Levi’s says the conclusion of the
campaign and the introduction of more head-to-toe denim looks are a proud moment of reinvention. “The campaign represents a new level and scale of collaboration that has put women at the center
of the narrative,” said Kenny Mitchell, global CMO, in a statement, “and set in motion a new, iconic chapter in Levi’s history that continues to reaffirm the brand’s place at
the center of culture.”
Whether Sweeney, best known for her work in “Euphoria” and “The White Lotus,” will bring similar good fortune to American Eagle
Outfitters, is far less clear. The ad sparked furor among some followers, who said it smacked of eugenics and implied racism.
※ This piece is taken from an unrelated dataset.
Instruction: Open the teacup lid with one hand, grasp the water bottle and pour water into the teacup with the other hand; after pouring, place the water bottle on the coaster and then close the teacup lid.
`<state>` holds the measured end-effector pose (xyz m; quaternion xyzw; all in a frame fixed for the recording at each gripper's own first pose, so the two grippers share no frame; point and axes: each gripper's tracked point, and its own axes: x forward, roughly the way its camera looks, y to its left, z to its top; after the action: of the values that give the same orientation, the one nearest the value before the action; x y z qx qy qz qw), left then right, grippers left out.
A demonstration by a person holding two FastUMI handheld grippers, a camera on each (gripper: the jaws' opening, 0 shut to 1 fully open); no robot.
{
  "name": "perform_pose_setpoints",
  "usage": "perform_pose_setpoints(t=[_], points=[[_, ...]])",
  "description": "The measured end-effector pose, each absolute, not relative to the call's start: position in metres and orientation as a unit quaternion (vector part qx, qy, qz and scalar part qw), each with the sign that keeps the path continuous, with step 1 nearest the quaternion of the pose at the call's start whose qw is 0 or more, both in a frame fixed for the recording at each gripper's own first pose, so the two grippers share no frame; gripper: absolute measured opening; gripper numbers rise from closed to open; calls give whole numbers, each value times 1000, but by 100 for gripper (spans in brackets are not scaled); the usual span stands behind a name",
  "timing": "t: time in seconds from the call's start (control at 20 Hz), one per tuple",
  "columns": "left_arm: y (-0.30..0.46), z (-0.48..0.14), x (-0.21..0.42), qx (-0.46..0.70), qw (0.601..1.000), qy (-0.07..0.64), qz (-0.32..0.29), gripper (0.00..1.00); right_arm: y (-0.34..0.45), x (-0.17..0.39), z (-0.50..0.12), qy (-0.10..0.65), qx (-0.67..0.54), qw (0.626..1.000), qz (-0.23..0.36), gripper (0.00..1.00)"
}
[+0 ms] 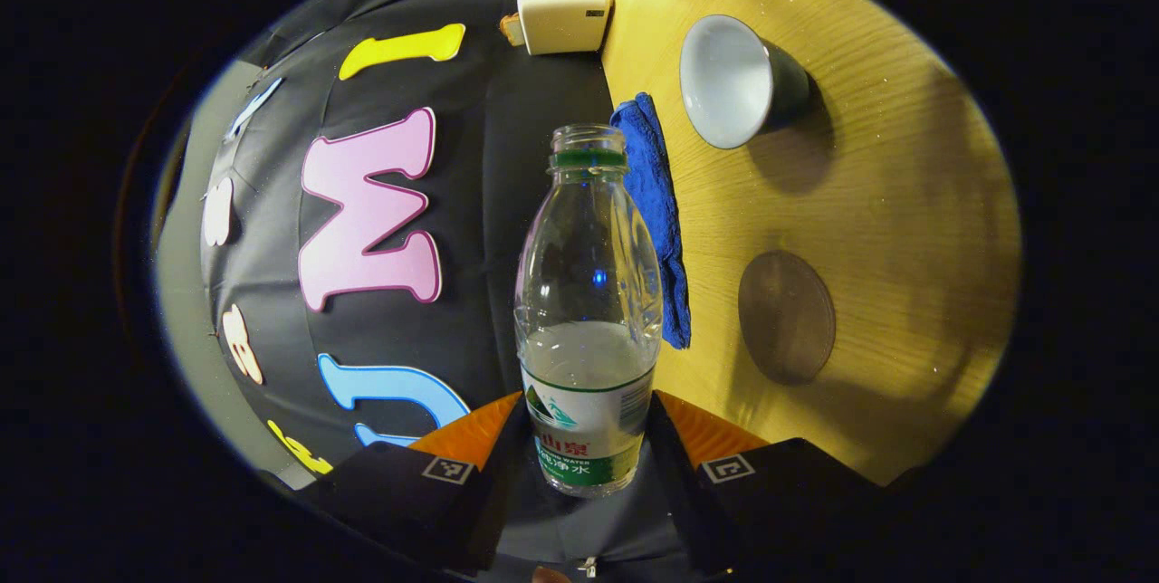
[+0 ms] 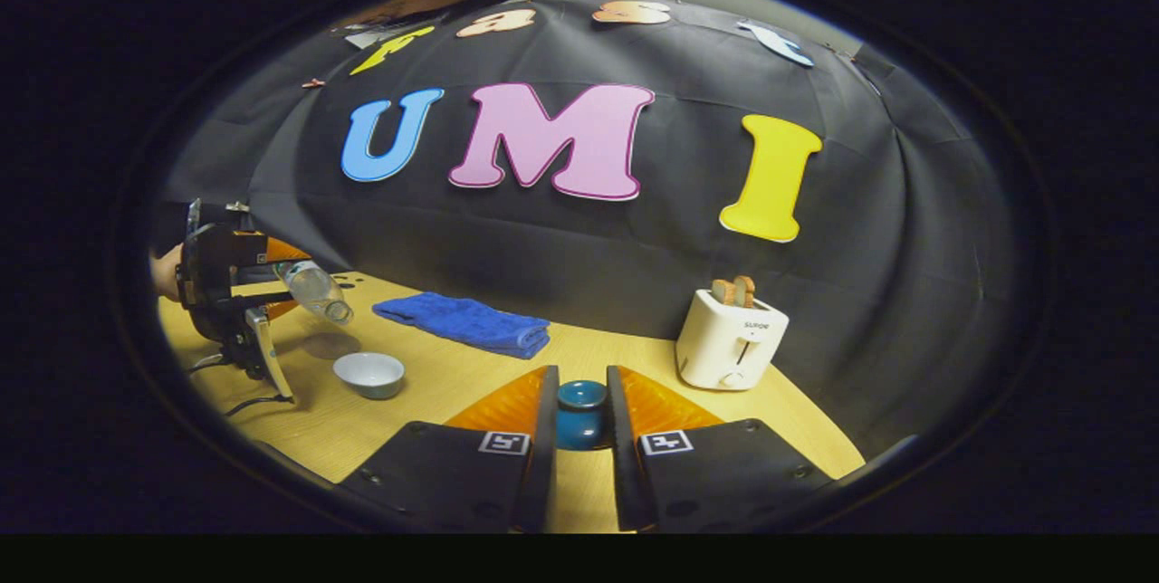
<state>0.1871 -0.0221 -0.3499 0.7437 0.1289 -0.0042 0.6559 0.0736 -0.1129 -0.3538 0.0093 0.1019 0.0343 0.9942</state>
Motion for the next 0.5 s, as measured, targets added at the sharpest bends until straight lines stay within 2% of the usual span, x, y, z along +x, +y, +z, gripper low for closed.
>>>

American Eagle (eventually) reiterated its support for the campaign.
The sense that the American Eagle ad implies racism increased again when President Donald Trump outed Sweeney as a registered Republican. The Guardian later confirmed that Sweeney registered
as a Florida Republican a few weeks after Trump was convicted of criminal falsification of records in a New York Court. (Anyone keeping track will remember that Beyoncé was a major supporter of
the Democratic presidential ticket last year, making campaign appearances in support of Kamala Harris.)
On one hand, the Gen Z and millennials who have made AEO one of the biggest names in
jeans are likely to be turned off by Sydney Sweeney (if indeed they see the ads as racist). On the other hand, they liked “The White Lotus,” too, and besides, plenty of them are likely
Trump voters themselves. Pass.by, a retail intelligence firm that measures traffic, reports a sharp dip in the number of people shopping at AEO stores, falling more than 4%. Declines were steepest in
the South, at more than 9%, while visits rose 7% in the Northeast.
“It’s rare to see a sudden, sharp drop like this after months of steady growth,” said James Ewen, vice
president of marketing at Pass.by, in the report. “When retail foot traffic patterns break trend so quickly, it’s usually cultural. This suggests the Sweeney controversy may be resonating
beyond social media and into real-world consumer behavior.”
Denim has always been a symbol of Americana: tough, adaptable, democratic. But the current culture clash around jeans shows
how easily even the most basic things can become weaponized. Levi’s, anchored in style and self-expression, reminds us what brand strength looks like. American Eagle reminds us how fast things
unravel. And in a news cycle more obsessed with fake breasts than collapsing healthcare systems, it’s no wonder the pants get all the attention.